··· Excerpted data

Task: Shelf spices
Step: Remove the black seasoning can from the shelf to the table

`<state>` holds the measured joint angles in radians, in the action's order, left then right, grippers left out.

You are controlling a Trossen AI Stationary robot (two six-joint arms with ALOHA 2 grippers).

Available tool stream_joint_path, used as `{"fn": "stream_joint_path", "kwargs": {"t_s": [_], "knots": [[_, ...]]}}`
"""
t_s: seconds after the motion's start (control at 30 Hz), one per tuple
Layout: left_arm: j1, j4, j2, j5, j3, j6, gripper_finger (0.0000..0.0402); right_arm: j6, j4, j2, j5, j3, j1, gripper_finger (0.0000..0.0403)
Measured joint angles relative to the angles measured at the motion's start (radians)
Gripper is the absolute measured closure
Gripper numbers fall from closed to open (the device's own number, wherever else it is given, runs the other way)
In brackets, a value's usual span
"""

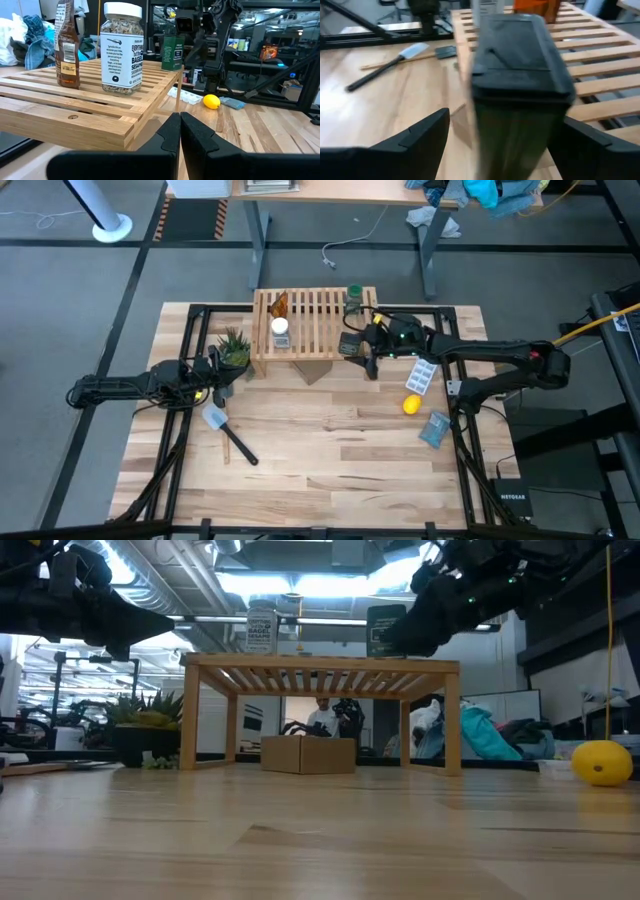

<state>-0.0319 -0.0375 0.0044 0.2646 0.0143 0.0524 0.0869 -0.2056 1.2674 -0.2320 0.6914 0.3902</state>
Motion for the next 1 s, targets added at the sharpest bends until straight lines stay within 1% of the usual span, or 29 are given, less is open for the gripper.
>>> {"fn": "stream_joint_path", "kwargs": {"t_s": [0.1, 0.2, 0.3, 0.43, 0.47, 0.53, 0.73, 0.83, 1.0], "knots": [[0.000, 0.000, 0.000, 0.000, 0.000, 0.000, 0.0396, -0.001, -0.014, 0.030, 0.014, 0.000, 0.003, 0.0103], [0.000, 0.000, 0.000, 0.000, 0.000, 0.000, 0.0396, -0.002, -0.016, 0.050, 0.015, 0.000, 0.003, 0.0133], [0.000, 0.000, 0.000, 0.000, 0.000, 0.000, 0.0396, -0.004, -0.022, 0.055, 0.015, 0.000, 0.003, 0.0181], [0.000, 0.000, 0.000, 0.000, 0.000, 0.000, 0.0396, -0.003, -0.035, 0.055, 0.013, 0.000, 0.003, 0.0261], [0.000, 0.000, 0.000, 0.000, 0.000, 0.000, 0.0396, -0.002, -0.037, 0.054, 0.013, 0.000, 0.003, 0.0273], [0.000, 0.000, 0.000, 0.000, 0.000, 0.000, 0.0396, -0.003, -0.037, 0.054, 0.010, 0.000, 0.003, 0.0274], [0.000, 0.000, 0.000, 0.000, 0.000, 0.000, 0.0396, -0.003, -0.037, 0.053, -0.043, 0.000, 0.002, 0.0274], [0.000, 0.000, 0.000, 0.000, 0.000, 0.000, 0.0396, -0.004, -0.037, 0.044, -0.049, -0.001, -0.001, 0.0274], [0.000, 0.000, 0.000, 0.000, 0.000, 0.000, 0.0396, -0.004, -0.031, 0.031, -0.059, 0.031, -0.050, 0.0274]]}}
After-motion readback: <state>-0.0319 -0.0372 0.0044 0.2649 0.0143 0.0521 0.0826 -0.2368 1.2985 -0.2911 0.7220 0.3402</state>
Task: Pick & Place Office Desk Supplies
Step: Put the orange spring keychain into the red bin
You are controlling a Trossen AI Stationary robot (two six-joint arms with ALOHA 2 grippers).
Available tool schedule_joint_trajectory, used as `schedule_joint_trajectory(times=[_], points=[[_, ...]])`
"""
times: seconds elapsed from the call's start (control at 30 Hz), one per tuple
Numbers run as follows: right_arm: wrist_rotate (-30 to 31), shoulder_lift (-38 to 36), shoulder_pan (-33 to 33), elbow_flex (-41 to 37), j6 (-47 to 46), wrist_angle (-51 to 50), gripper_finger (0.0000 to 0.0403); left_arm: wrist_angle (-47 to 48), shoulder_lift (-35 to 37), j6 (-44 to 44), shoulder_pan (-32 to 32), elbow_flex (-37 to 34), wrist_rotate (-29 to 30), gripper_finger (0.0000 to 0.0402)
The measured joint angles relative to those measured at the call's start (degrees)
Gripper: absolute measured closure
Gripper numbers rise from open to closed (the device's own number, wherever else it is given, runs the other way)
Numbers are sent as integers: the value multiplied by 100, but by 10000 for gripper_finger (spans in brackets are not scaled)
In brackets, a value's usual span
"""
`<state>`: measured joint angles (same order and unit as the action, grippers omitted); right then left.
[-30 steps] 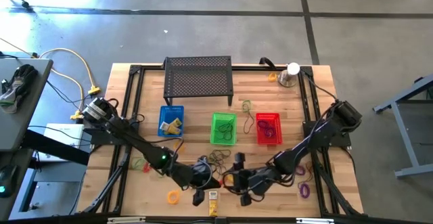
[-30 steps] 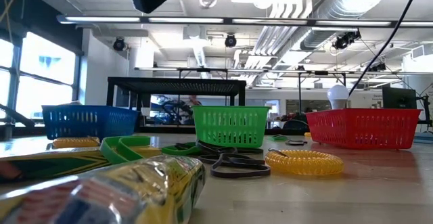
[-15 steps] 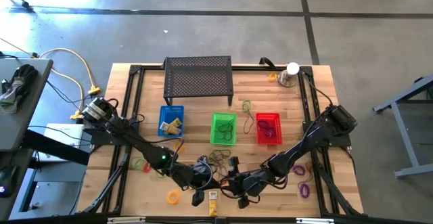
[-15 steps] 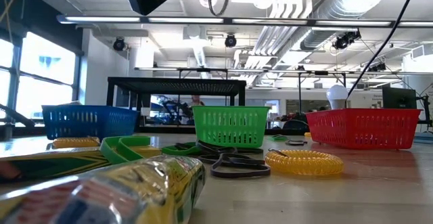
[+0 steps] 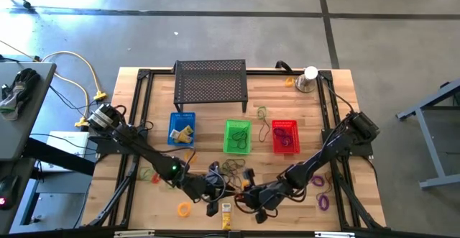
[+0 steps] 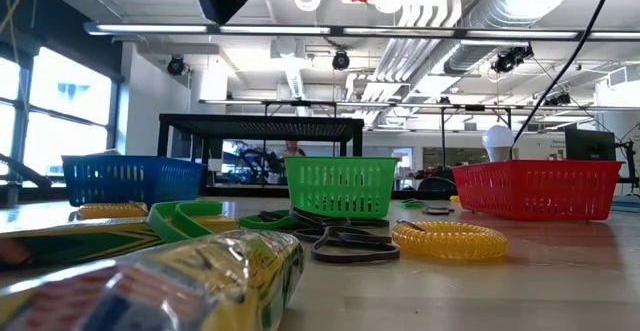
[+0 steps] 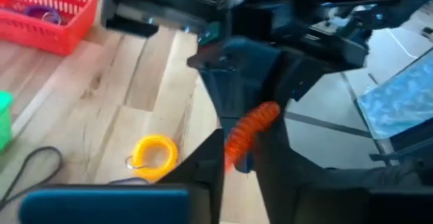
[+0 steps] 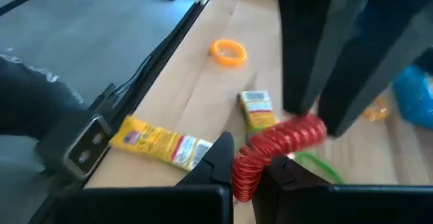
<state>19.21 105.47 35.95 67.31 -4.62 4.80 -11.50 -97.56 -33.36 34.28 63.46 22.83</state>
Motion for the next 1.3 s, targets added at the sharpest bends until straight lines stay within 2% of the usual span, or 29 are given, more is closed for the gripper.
schedule_joint_trajectory(times=[0.1,0.17,0.27,0.43,0.67,0.73,0.83,0.93,1.07,1.3], points=[[-137,-11,8,2,-369,-500,392,-21,0,39,20,0,0,291],[-159,-111,31,0,-861,-1177,393,-32,0,39,48,0,-1,273],[169,-332,124,4,-1723,-2198,393,-8,0,39,55,0,-2,258],[668,-883,436,4,-3369,-4010,393,51,0,39,54,0,-10,254],[2187,-1616,761,4,-6034,-6500,392,261,-2,41,52,0,-22,254],[2333,-1702,682,3,-6669,-7171,391,305,-2,41,52,0,-23,254],[2185,-1708,377,0,-7371,-8134,393,303,-4,41,52,0,-24,254],[2030,-1710,-21,-187,-7509,-8288,394,304,-4,32,65,0,-27,254],[1559,-1705,-555,-657,-7380,-7885,393,321,-7,10,125,0,-42,254],[1451,-1701,-1268,-1399,-7162,-7195,381,337,-7,-5,255,0,-41,254]])
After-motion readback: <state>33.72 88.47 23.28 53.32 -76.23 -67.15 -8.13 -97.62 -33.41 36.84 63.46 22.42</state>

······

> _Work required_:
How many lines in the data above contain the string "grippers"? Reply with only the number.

> _Finished task_:
4